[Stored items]
>>>>
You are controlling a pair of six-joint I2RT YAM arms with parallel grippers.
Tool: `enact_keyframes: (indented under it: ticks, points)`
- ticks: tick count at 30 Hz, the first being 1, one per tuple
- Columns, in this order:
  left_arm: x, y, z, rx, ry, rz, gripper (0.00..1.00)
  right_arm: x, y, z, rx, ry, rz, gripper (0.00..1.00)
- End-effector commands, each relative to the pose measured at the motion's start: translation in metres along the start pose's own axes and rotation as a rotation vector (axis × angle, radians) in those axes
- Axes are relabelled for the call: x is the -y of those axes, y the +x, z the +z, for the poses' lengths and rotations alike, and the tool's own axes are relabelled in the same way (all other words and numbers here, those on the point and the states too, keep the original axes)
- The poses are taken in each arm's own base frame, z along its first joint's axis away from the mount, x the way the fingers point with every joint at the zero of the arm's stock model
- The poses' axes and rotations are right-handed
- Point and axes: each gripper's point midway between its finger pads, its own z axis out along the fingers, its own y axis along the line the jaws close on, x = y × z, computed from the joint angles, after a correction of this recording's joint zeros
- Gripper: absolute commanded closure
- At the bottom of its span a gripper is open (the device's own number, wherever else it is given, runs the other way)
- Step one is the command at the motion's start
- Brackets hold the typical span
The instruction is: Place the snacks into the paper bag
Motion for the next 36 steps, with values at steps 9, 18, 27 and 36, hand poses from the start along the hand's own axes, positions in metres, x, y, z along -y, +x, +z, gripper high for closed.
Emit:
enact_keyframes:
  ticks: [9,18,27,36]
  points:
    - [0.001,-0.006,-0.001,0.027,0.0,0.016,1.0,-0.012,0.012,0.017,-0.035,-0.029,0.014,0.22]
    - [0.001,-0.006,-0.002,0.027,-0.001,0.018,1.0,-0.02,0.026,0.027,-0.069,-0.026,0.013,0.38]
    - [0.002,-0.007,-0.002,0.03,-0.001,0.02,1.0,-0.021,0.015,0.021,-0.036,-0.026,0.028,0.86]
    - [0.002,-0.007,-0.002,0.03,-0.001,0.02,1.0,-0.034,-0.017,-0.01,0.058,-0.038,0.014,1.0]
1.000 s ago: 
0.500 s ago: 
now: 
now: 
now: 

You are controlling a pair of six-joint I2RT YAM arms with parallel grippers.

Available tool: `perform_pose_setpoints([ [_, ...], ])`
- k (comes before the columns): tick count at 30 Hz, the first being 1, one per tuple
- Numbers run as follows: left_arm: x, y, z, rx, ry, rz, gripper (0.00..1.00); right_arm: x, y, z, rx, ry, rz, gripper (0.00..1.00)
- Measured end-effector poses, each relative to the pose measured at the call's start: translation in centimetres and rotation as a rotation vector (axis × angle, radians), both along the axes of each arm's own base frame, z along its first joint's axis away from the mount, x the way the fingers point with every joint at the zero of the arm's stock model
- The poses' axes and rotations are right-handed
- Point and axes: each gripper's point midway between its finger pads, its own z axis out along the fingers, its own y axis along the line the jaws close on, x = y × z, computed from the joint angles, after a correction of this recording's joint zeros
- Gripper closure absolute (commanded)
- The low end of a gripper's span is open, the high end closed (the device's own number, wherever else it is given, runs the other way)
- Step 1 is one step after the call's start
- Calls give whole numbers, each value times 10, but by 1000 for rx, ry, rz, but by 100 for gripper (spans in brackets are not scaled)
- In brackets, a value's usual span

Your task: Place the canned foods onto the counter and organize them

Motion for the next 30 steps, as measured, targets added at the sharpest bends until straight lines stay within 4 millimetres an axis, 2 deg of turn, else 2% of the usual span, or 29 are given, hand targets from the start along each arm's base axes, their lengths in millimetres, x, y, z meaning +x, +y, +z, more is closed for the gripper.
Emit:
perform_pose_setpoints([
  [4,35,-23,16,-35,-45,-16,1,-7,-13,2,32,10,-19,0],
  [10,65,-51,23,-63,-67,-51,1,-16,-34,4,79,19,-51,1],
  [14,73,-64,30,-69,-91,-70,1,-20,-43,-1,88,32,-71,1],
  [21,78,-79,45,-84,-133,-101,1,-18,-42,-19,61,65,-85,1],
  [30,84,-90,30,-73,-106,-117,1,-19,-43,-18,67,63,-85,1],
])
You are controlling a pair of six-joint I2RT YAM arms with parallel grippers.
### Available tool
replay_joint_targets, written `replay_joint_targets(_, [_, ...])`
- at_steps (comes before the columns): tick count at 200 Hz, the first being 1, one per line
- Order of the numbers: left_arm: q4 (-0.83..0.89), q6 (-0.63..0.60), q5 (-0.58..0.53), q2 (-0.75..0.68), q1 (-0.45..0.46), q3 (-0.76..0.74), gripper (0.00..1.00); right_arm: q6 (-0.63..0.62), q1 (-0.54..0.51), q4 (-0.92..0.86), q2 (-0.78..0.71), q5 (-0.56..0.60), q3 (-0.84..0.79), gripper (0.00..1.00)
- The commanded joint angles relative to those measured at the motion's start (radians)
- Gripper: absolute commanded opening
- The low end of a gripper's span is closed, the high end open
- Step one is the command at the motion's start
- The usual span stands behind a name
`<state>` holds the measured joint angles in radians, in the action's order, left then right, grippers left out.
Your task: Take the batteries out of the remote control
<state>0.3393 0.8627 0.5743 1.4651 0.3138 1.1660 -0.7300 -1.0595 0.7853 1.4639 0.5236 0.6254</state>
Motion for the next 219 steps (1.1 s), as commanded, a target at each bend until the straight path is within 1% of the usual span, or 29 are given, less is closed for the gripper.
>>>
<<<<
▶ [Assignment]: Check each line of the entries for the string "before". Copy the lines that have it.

▶ [Result of the task]:
- k (comes before the columns): tick count at 30 Hz, the first being 1, one per tuple
- at_steps (comes before the columns): tick count at 200 Hz, the first being 1, one per line

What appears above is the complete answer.